Respite has been big news. Many parents and carers say it is an absolute necessity for them, giving them a vital break, an opportunity to recharge and the chance to fleetingly live life the way everyone else does.

Many of those who are cared-for, and who can speak for themselves, say they enjoy the change of scene, the company and the additional stimulus that it brings to their lives.

This does not mean, however, that everything in the respite garden is rosy or that it is always a positive, appropriate or desirable experience for everyone. For many it isn’t, and in this article I would like to highlight some issues on behalf of those who cannot speak for themselves, particularly in the context of the mismatch that occurs between conventional respite and the specific difficulties of autism.

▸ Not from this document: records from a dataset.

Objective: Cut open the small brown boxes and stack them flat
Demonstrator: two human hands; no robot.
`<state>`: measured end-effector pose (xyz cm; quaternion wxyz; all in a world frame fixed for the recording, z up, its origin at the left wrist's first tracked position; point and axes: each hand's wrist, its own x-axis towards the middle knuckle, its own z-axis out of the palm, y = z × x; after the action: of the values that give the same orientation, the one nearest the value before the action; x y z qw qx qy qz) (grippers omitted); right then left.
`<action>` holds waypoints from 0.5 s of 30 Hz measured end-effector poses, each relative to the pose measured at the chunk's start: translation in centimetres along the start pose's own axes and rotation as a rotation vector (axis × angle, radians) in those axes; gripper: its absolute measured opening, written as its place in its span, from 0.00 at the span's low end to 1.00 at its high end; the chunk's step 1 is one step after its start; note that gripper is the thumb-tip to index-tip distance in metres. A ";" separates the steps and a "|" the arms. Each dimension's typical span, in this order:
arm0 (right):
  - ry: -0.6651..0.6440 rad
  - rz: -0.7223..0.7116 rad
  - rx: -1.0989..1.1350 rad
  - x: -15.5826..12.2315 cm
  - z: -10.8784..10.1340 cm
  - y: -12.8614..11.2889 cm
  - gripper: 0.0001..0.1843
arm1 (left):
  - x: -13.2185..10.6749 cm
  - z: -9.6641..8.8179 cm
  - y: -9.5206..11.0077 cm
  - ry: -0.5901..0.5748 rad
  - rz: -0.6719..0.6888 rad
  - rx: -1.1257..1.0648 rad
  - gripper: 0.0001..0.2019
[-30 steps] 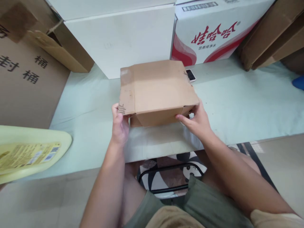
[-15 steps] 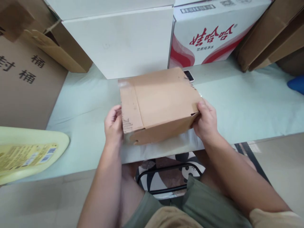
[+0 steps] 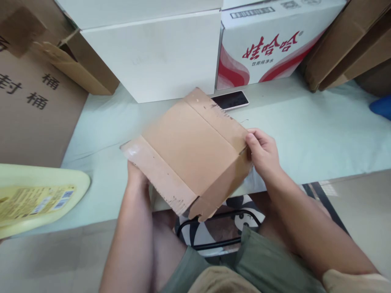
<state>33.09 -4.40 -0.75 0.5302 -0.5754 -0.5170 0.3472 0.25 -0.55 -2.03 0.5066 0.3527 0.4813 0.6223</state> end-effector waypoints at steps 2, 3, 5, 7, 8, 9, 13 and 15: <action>0.057 -0.018 -0.100 0.2 -0.1 0.1 0.22 | -0.2 0.4 1.0 -0.002 0.000 -0.058 0.18; 0.094 -0.035 -0.144 0.3 -0.1 0.3 0.21 | -0.4 0.7 1.5 -0.011 0.010 -0.101 0.21; 0.164 -0.066 -0.202 0.4 0.0 1.0 0.22 | -0.8 1.2 2.2 -0.026 0.050 -0.185 0.26; 0.183 -0.042 -0.153 0.6 0.1 1.8 0.27 | -1.0 1.3 2.6 -0.024 0.090 -0.225 0.29; 0.159 0.007 -0.081 0.7 0.1 2.2 0.29 | -1.1 1.3 2.6 -0.016 0.099 -0.230 0.30; 0.123 0.072 0.013 0.8 0.2 2.4 0.30 | -1.1 1.2 2.6 -0.010 0.096 -0.233 0.29; 0.026 0.263 0.355 0.7 0.6 2.2 0.30 | -0.8 1.0 2.5 -0.010 0.062 -0.261 0.28; -0.088 0.300 0.414 0.2 0.8 1.4 0.32 | -0.7 1.4 2.5 0.009 0.071 -0.272 0.26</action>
<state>32.73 -3.92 -2.22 0.5560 -0.5093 -0.3665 0.5451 1.00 -0.90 0.78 0.5252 0.2948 0.3819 0.7010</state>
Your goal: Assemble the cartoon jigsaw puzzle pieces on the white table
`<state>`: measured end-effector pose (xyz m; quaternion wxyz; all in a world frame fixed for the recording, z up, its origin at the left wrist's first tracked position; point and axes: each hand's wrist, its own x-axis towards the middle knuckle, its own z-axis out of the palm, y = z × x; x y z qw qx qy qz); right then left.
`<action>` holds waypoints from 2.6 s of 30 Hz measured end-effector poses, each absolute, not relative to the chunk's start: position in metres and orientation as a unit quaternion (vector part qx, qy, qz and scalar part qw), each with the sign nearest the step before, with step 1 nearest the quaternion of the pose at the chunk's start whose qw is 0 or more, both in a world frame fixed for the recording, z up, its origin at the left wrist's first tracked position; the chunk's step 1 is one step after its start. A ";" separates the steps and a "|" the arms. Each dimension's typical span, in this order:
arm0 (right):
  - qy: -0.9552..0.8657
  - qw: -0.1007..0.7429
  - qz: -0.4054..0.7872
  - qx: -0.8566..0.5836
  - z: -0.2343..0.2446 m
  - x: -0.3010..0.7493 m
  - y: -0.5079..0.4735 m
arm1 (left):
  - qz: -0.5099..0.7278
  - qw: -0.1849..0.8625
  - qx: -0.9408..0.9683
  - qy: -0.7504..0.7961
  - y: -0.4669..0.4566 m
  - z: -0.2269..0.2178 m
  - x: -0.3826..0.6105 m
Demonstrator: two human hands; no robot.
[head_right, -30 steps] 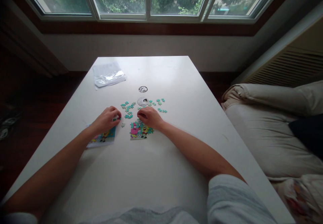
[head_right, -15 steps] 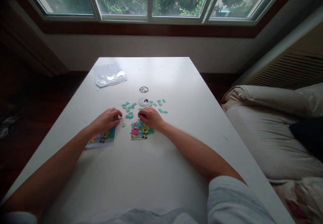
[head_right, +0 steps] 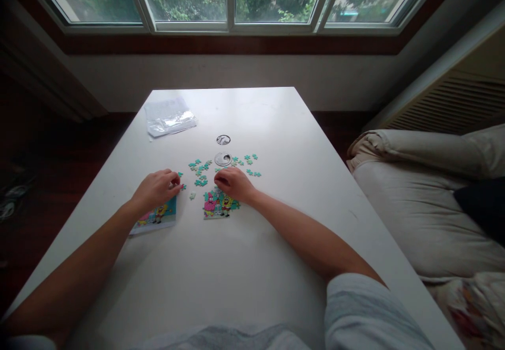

                    Before I do I'll make my own position on respite clear.

Firstly, I believe that the use of respite care is something that each family should be completely free to make its own decisions about and that no external pressure should be placed upon them, subtle or otherwise, from either professionals or anyone else

I believe that there should be absolute clarity regarding whose benefit the respite care is for, whether carers, parents, siblings, the cared-for person, professionals, service providers or any combination of these.

I believe strongly that there should be particular clarity regarding the perspective of the cared-for person being placed into respite, most especially when they are unable to communicate or when their coping capacities are significantly impaired.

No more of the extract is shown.